Prenant la forme du journal filmé chère à Jonas Mekas ou Alain Cavalier, la caméra est d’abord le réceptacle de sa solitude tourmentée, de l’incompréhension de sa mère et de l’idéale version qu’il se fait de son soi féminin. Puis les premiers effets des hormones se font visibles et Phong commence à se sentir à l’aise dans sa chair pour la première fois de sa vie. Elle prend alors un badin plaisir à flirter avec la caméra et à mettre en scène sa mue de genre en compagnie de ses amies ou d’autres transgenres croisés dans les rues de Bangkok lors d’une visite préliminaire en Thaïlande.

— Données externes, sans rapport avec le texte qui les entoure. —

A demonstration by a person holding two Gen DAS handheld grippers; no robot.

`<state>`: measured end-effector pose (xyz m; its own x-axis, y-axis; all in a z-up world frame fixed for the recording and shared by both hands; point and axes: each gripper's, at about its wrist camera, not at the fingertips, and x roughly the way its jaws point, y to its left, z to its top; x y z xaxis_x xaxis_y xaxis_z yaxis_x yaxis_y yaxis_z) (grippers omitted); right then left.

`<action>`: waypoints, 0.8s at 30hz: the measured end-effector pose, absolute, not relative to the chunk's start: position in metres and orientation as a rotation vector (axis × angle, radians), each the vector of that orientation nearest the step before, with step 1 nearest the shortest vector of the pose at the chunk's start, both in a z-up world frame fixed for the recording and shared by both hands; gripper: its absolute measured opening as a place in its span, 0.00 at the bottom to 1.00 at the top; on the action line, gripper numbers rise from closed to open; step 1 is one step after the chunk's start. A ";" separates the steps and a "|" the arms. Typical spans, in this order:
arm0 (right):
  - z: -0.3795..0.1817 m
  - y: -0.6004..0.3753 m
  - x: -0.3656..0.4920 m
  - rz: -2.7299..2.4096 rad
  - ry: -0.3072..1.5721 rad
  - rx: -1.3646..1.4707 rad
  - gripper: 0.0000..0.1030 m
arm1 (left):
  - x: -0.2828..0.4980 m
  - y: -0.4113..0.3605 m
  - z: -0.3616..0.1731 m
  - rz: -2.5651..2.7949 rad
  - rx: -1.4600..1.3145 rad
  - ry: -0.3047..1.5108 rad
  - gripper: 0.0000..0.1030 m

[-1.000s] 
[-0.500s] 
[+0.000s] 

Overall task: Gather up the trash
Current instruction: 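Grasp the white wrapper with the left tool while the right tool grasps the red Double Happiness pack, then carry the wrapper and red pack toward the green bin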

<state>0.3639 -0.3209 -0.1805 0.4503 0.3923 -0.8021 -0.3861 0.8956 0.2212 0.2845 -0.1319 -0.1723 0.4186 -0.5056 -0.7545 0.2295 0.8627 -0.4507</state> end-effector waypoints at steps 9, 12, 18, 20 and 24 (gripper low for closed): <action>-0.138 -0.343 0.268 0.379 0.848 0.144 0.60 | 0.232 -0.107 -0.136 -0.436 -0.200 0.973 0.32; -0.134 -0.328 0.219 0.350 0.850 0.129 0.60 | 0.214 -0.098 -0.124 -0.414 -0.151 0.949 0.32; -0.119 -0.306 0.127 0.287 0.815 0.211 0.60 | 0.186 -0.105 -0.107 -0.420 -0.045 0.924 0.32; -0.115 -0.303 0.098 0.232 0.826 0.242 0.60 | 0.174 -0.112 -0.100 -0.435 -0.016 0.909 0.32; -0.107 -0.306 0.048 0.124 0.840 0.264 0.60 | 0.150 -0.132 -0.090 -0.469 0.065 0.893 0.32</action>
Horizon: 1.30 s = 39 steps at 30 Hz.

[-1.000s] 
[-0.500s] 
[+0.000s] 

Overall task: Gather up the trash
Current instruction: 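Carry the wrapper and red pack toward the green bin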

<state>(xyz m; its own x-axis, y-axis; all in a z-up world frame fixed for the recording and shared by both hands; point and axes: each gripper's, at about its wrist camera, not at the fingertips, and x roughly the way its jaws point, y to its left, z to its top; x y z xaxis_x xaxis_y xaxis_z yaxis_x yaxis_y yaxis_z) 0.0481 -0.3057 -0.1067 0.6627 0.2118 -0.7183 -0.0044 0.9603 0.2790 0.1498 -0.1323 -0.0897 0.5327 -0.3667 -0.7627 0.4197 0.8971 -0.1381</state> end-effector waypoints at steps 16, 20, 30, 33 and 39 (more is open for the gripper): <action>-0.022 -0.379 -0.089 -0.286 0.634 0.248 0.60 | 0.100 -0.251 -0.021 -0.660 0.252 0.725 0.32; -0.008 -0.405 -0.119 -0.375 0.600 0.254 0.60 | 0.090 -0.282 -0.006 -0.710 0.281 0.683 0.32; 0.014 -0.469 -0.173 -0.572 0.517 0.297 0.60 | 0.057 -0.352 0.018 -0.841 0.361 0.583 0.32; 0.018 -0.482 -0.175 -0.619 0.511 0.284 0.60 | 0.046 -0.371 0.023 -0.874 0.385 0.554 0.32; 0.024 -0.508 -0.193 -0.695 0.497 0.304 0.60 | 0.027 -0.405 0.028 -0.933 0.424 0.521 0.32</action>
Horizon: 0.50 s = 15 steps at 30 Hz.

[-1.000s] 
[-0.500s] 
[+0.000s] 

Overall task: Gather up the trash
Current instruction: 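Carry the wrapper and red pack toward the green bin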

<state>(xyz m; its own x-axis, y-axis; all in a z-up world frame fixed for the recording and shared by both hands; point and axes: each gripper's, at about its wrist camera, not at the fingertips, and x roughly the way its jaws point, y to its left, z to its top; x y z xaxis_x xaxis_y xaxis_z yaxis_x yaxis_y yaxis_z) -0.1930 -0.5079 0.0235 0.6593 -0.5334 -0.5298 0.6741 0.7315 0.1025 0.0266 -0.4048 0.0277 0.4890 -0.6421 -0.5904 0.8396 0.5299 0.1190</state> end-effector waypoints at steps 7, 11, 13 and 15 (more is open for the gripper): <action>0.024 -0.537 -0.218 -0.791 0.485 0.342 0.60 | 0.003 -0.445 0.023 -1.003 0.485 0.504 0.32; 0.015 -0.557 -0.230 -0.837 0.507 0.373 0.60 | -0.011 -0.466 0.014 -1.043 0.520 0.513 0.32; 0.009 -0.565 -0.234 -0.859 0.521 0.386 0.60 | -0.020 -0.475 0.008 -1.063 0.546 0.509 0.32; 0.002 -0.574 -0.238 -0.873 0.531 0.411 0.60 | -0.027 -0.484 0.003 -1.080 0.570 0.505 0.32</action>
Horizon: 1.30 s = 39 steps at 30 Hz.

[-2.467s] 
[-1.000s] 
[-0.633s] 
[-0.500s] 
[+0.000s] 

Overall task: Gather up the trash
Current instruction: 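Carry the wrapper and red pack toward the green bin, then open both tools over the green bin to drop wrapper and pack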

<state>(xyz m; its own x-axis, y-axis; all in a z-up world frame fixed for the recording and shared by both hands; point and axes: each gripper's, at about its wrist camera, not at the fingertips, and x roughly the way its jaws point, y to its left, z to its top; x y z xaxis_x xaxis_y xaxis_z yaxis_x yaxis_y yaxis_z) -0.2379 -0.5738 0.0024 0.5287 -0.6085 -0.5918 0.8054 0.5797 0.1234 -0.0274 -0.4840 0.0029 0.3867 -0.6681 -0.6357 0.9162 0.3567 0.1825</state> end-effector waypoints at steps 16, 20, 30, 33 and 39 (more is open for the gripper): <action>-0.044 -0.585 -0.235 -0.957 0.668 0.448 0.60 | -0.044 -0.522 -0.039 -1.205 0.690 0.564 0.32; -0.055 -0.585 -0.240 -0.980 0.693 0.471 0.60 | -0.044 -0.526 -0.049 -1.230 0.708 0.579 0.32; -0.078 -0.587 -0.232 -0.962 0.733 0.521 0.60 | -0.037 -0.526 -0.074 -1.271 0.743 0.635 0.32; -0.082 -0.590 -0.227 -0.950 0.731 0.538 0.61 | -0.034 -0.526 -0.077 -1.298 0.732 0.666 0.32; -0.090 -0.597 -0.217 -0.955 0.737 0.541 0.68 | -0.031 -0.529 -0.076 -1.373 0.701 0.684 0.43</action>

Plus le film avance, plus son champ s’ouvre au monde, s’élargit, s’aère et s’apaise, comme si l’intimité du rapport à la caméra était modulés par le poids du regard que nous portons sur nous-même. Doucement débarrassée du fardeau que représentait sa masculinité, Phong délègue aux réalisateurs le soin de dorénavant capturer la suite de sa transformation. Ce sublime mouvement de dézoome finit par embrasser les autres membres de sa famille qui prennent une savoureuse épaisseur, même si avec la multiplicité des points de vue arrive aussi le poids des traditions vietnamiennes favorisant toujours plus les garçons que les filles.
Mais plus qu’une idée de la caméra comme pur outil de recherche d’identité, Finding Phong est habité par une sensibilité aux oscillations du réel d’une rare intensité. Aussi attentive aux infimes variations du corps qu’aux imperceptibles fluctuations des sentiments, cette délicatesse habite tout le film et lui confère une précieuse justesse.
Finding Phong de Tran Phuong Thao et Swann Dubus (Viet., Fra., 2015, 1 h 32)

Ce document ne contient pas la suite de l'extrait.